Acrylic – A plastic material commonly used in baths. It’s easy to mould, stays warm to the touch and is highly durable, minimising staining or scratches.

Airlock – A blockage in a pipe caused by a trapped air bubble.


Back-siphoning – A potentially hazardous situation where water flows back into the mains water system, e.g. from a toilet, shower or hose.

Back to wall toilet – A floor mounted toilet where just the pan is visible. The cistern is usually concealed behind a wall or unit.

Back to wall unit – A furniture unit used to conceal a cistern for a back to wall toilet.

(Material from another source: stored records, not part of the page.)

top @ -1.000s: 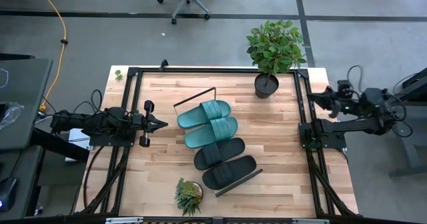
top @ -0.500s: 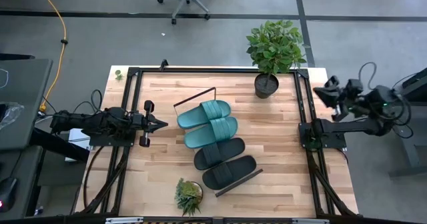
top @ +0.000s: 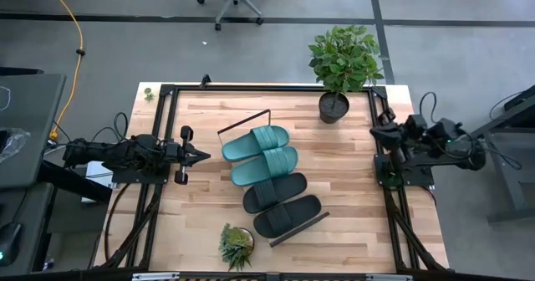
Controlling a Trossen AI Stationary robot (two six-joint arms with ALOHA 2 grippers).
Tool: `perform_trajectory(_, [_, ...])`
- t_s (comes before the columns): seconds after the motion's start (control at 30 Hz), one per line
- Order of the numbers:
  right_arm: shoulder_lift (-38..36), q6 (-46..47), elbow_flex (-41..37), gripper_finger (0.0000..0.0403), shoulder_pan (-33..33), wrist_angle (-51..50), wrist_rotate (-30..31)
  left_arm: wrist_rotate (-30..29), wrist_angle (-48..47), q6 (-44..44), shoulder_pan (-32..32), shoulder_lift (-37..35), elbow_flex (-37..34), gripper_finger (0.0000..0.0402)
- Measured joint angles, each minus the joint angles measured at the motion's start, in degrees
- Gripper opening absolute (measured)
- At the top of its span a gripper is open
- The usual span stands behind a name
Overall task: Pick and place slides into the shelf
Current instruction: Return to Home Position
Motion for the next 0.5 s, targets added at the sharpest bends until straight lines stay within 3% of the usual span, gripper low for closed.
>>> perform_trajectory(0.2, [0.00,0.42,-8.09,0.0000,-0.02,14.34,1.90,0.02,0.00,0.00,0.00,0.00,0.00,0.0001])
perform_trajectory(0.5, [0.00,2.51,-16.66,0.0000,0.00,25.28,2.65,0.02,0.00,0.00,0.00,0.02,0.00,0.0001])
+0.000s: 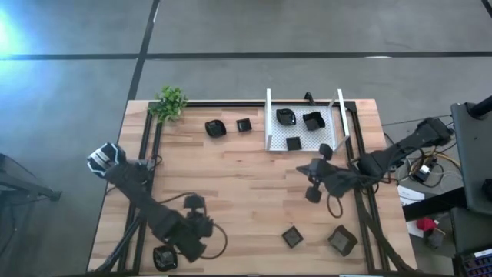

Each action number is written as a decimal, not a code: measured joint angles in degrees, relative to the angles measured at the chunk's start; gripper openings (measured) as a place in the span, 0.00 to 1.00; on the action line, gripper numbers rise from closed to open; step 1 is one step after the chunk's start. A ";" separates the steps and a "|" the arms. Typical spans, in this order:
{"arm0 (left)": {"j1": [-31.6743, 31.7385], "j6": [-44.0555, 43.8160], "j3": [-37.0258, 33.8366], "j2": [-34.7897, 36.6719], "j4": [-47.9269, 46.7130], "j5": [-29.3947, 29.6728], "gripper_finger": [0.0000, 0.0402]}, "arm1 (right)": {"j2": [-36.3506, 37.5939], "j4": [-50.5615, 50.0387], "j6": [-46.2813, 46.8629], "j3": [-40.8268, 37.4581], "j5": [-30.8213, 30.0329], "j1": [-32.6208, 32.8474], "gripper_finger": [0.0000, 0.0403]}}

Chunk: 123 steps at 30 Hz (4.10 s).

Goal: Pick & Place Mini shaped plates
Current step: Stack the leaf shaped plate on top of the other leaf shaped plates on the shelf

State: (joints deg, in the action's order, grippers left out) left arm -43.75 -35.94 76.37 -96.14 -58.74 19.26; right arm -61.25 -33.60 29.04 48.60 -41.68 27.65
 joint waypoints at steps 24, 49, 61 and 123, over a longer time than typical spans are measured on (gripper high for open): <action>-12.89 -6.57 -8.57 -0.02 10.67 -23.09 0.19 | -0.02 3.18 -0.08 -0.20 0.19 8.83 0.02; -12.87 1.66 -15.01 -0.04 15.80 -22.77 0.19 | -0.02 5.57 -0.07 -0.20 0.10 9.23 0.02; -12.87 0.33 -18.05 -0.04 18.79 -25.68 0.16 | -0.02 5.57 -0.08 -0.20 0.09 9.23 0.02; 19.54 52.84 -14.66 2.45 85.91 48.75 0.00 | -0.04 45.06 -29.35 -13.27 -14.65 6.14 0.02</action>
State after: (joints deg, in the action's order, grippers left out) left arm -24.21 16.90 61.71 -93.69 27.18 68.00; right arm -61.30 11.46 -0.31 35.33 -56.33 33.80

Ball cock or Float valve – A valve that controls the flow of water into a tank or cistern. The valve is operated by a ball that floats on top of the surface of the water, so when the water reaches a certain level, the flow is shut off.

Ball valve – A type of quarter-turn valve, which uses a pivoting, hollow ball to open or close flow through a pipe.

Bar – A unit of measurement for water pressure. 1 bar is equivalent to the force required to push water up to a height of 10 metres. E.g. To push water 1 metre requires 0.1 bar of pressure.

Base coat – A flat coat of paint over which a layer of glaze is applied.

Batten – A narrow strip of wood, usually fixed to a wall or floor to act as a support for a unit or shelving.

Bevel – Any angle at which two pieces of wood meet, other than a right angle.

Body jets – Small shower heads that are usually set into a wall, designed to spray the body, as opposed to an overhead shower.

Bore – The hollow part of a pipe.

Bottle trap – A type of trap used with basins. A bottom part can normally be removed for cleaning or maintenance.

BTU (British Thermal Unit) – The heating output required to heat a particular sized room. It can be worked out using this equation: Room height x room width x room length (in feet & inches) = Total x 5 = BTU

Butt joint – A simple joint where two pieces of wood are fixed together with no interlocking parts cut in them.


Cam and stud fixing – A simple fixing used in flatpack construction.

Cap-nut – A nut used to tighten a fitting onto pipework.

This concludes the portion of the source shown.